**Activity**
All lines from the first line of the material up to and including the line with "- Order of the" must be copied exactly, and no others.

**Dataset section**
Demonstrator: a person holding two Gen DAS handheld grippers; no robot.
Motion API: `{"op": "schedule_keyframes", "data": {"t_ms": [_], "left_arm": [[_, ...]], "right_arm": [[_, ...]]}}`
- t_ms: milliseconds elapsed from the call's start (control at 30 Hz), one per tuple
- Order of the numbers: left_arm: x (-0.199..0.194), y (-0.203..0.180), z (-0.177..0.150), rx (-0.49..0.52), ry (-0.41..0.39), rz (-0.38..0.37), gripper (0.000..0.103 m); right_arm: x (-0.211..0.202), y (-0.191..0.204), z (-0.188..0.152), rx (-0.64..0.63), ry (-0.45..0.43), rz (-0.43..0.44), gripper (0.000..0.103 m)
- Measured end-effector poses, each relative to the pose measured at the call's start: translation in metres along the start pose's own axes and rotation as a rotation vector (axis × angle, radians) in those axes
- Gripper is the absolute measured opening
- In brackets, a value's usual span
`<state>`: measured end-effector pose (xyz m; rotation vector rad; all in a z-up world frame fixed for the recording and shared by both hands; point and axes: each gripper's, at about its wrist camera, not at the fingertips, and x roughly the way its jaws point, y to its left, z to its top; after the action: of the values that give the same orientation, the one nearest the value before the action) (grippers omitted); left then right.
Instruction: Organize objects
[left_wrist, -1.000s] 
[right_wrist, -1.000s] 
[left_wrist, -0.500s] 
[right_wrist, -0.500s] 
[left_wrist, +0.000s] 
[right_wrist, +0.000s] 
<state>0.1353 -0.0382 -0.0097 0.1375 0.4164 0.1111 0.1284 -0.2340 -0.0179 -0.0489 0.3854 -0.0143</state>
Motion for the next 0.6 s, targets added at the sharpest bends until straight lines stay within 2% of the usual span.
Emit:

**Solved problem**
Demonstrator: a person holding two Gen DAS handheld grippers; no robot.
Motion API: `{"op": "schedule_keyframes", "data": {"t_ms": [_], "left_arm": [[_, ...]], "right_arm": [[_, ...]]}}`
- t_ms: milliseconds elapsed from the call's start (control at 30 Hz), one per tuple
- Order of the numbers: left_arm: x (-0.199..0.194), y (-0.203..0.180), z (-0.177..0.150), rx (-0.49..0.52), ry (-0.41..0.39), rz (-0.38..0.37), gripper (0.000..0.103 m); right_arm: x (-0.211..0.202), y (-0.191..0.204), z (-0.188..0.152), rx (-0.64..0.63), ry (-0.45..0.43), rz (-0.43..0.44), gripper (0.000..0.103 m)

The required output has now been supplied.